New paper: “Page-reRank: using trusted links to re-rank authority”

I uploaded another paper of mine in the papers section. This is still under review for the Web Intelligence 2005 conference and is titled “Page-reRank: using trusted links to re-rank authority” (pdf). Let me know what you think of it, if you like.

Abstract The basis of much of the intelligence on the Web is the hyperlink structure which represents an organising principle based on the human facility to be able to discriminate between relevant and irrelevant material. Second generation search engines like Google make use of this structure to infer the authority of particular web pages. However, the linking mechanism provided by HTML does not allow the author to express different types of links such as positive or negative endorsements of page content. Consequently, algorithms like PageRank produce rankings that do not capture the different intentions of web authors. In this paper, we review some of the initiatives for adding simple semantic extensions to the link mechanism. Using a large real world data set, we demonstrate the different page rankings produced by considering extra semantic information in page links. We conclude that Web intelligence would benefit in adoption of languages that allow authors easily encode simple semantic extensions to their hyperlinks.

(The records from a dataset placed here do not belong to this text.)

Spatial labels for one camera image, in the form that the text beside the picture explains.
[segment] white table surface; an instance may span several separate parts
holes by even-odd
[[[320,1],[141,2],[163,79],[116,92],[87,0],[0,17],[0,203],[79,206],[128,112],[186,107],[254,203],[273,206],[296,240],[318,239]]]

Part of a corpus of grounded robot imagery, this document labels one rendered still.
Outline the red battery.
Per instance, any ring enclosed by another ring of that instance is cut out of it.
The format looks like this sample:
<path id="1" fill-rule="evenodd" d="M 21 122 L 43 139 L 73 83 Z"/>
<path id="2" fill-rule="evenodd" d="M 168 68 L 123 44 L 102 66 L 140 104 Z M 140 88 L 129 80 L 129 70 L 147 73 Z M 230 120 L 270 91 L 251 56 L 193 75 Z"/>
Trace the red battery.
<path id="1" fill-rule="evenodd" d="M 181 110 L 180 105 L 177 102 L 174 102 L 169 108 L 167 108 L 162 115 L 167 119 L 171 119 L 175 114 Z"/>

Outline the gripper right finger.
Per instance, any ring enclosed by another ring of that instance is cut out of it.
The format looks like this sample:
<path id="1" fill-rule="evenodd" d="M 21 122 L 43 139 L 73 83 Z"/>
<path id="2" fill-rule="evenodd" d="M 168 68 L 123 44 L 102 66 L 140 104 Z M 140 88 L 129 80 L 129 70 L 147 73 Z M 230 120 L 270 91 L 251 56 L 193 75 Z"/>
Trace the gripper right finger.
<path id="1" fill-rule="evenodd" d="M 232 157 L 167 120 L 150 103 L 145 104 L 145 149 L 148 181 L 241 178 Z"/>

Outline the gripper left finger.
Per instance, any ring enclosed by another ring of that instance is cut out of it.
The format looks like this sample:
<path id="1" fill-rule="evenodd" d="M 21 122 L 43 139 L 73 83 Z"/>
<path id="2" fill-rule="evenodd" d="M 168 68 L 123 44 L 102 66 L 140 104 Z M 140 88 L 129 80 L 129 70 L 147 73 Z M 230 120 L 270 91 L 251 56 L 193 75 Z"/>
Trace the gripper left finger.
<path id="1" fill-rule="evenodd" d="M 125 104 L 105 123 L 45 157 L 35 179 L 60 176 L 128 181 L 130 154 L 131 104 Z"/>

Paper accepted at AAAI05: “Controversial Users demand Local Trust Metrics: an Experimental Study on Epinions.com Community”

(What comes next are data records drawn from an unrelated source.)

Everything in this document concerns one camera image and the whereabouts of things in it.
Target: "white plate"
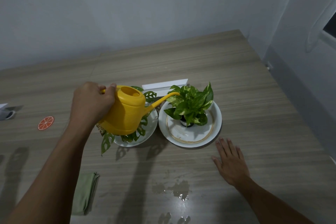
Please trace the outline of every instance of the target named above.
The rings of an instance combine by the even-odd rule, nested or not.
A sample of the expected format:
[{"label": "white plate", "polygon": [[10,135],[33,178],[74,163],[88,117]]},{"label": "white plate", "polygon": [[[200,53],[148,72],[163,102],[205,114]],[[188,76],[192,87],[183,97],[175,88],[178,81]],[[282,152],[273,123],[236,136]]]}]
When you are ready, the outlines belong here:
[{"label": "white plate", "polygon": [[136,145],[139,145],[141,143],[143,143],[144,141],[146,141],[154,132],[154,130],[156,129],[156,126],[158,125],[158,113],[155,109],[153,109],[153,111],[150,113],[150,115],[148,116],[148,124],[147,126],[142,126],[145,130],[146,130],[146,134],[145,136],[140,136],[139,139],[137,141],[133,141],[131,143],[125,143],[121,140],[120,136],[115,136],[114,137],[114,142],[117,145],[123,146],[123,147],[133,147]]},{"label": "white plate", "polygon": [[182,126],[179,120],[174,120],[168,116],[164,110],[171,108],[169,102],[166,102],[159,113],[159,127],[162,134],[173,144],[186,148],[200,147],[207,144],[218,134],[222,126],[222,114],[215,102],[205,114],[208,117],[208,123],[204,126],[194,124],[190,128]]}]

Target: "green towel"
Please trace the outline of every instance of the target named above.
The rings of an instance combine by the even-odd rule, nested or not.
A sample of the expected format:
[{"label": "green towel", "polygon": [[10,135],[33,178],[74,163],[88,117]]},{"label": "green towel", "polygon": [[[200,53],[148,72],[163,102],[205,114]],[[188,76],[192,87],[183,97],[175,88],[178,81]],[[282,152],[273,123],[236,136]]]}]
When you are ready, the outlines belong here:
[{"label": "green towel", "polygon": [[97,173],[79,174],[72,202],[72,215],[85,215],[99,175]]}]

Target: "watering can spout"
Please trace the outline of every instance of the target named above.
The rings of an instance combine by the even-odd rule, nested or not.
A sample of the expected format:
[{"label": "watering can spout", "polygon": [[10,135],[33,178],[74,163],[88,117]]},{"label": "watering can spout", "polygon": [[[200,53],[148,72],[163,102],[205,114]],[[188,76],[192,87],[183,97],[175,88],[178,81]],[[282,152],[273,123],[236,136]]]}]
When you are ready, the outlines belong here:
[{"label": "watering can spout", "polygon": [[150,106],[146,107],[142,116],[145,116],[147,113],[151,112],[155,107],[157,107],[159,104],[161,104],[163,101],[165,101],[167,98],[169,98],[173,95],[179,96],[180,94],[178,92],[172,92],[172,93],[169,93],[168,95],[164,96],[163,98],[160,98],[158,101],[156,101],[156,102],[152,103]]}]

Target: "plant pot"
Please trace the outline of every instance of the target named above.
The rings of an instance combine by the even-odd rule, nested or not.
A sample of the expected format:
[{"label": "plant pot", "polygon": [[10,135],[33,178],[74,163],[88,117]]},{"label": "plant pot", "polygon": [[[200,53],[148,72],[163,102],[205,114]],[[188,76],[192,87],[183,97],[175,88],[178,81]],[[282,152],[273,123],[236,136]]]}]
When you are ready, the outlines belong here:
[{"label": "plant pot", "polygon": [[180,122],[181,122],[182,126],[187,127],[187,128],[190,128],[190,127],[192,127],[192,126],[194,125],[193,123],[190,123],[190,124],[187,126],[187,121],[186,121],[186,119],[184,118],[184,116],[182,116],[182,118],[180,119]]}]

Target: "pothos plant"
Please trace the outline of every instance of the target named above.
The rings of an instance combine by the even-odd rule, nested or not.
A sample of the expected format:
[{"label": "pothos plant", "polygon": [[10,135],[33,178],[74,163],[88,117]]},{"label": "pothos plant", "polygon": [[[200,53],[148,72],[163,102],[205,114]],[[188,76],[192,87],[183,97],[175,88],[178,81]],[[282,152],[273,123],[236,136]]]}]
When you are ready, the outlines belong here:
[{"label": "pothos plant", "polygon": [[180,95],[174,95],[167,99],[173,108],[164,110],[166,114],[175,120],[180,120],[184,116],[187,126],[190,123],[203,126],[208,123],[205,114],[206,109],[210,107],[213,101],[213,92],[211,84],[205,87],[203,91],[198,91],[194,86],[171,86],[171,92],[178,92]]},{"label": "pothos plant", "polygon": [[[131,86],[132,88],[137,89],[138,91],[142,92],[144,89],[138,86]],[[153,91],[147,91],[146,93],[144,93],[145,99],[147,103],[152,103],[154,102],[154,98],[156,97],[156,93]],[[146,134],[146,130],[142,127],[142,126],[147,126],[148,124],[148,116],[151,113],[147,113],[146,115],[144,115],[141,118],[140,124],[137,128],[137,130],[129,135],[123,136],[121,135],[121,140],[123,142],[128,142],[131,143],[132,141],[137,141],[139,139],[140,136],[145,136]],[[101,155],[103,155],[104,152],[106,152],[111,144],[114,141],[114,138],[116,135],[112,134],[112,133],[108,133],[105,129],[103,129],[100,124],[96,125],[100,131],[100,134],[103,136],[103,141],[101,142]]]}]

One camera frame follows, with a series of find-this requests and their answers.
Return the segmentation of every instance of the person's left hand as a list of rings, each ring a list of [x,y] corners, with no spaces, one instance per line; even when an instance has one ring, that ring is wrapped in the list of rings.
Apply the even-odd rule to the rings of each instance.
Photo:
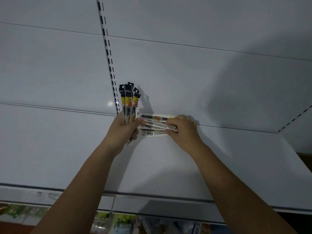
[[[123,146],[127,141],[132,138],[137,139],[138,129],[140,124],[145,124],[143,118],[138,118],[130,124],[126,125],[123,119],[122,112],[112,122],[103,142],[105,146],[113,153],[113,156],[117,156],[121,153]]]

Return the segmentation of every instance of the person's right hand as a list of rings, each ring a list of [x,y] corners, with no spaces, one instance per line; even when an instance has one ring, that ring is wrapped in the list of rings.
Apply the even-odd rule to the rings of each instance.
[[[188,154],[191,154],[195,148],[203,144],[197,132],[196,122],[192,121],[189,116],[178,115],[175,118],[168,119],[166,124],[177,126],[178,132],[165,130],[165,133]]]

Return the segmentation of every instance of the person's right arm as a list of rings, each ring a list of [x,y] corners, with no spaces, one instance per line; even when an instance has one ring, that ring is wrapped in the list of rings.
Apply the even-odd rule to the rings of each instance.
[[[165,132],[194,159],[219,212],[233,232],[296,233],[202,142],[190,117],[179,115],[168,119],[167,124],[178,127],[178,133]]]

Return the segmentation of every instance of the forearm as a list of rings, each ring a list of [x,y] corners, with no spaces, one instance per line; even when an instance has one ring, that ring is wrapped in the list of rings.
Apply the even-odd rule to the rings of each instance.
[[[102,142],[32,233],[89,233],[113,159]]]
[[[227,225],[235,233],[296,233],[205,144],[191,154]]]

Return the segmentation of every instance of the person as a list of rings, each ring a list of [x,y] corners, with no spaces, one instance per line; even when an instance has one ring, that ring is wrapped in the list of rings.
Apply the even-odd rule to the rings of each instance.
[[[168,119],[178,133],[165,132],[195,161],[225,223],[234,233],[296,233],[269,205],[236,177],[205,145],[188,116]],[[89,233],[111,164],[130,137],[137,138],[142,118],[125,124],[122,114],[85,161],[69,186],[31,232]]]

A paper of mine titled “Controversial Users demand Local Trust Metrics: an Experimental Study on Epinions.com Community” (pdf) got accepted for the Twentieth National Conference on Artificial Intelligence (AAAI-05)! Cool! The email I received this morning says “Your paper was one of 148 accepted to AAAI-05, out of 803 submissions. AAAI is a highly selective conference, and you are to be congratulated on your paper’s acceptance.” This means acceptance rate is 18%. Let me know if you like/dislike the paper or want to discuss its topic a bit. I think controversiality is an important theme and I think there are too many papers that assume that every user/agent has a global goodness value that is the same for everyone (there are some users that are bad for everyone and the goal of the technique is to spot them out). This assumption is unrealistic: just think of Bush or Berlusconi … some people like them (yeah, I know it’s kinda incredible) and some other don’t. My paper hopefully provide some evidence about this intuitive phenomena. You might also want to check other papers of mine.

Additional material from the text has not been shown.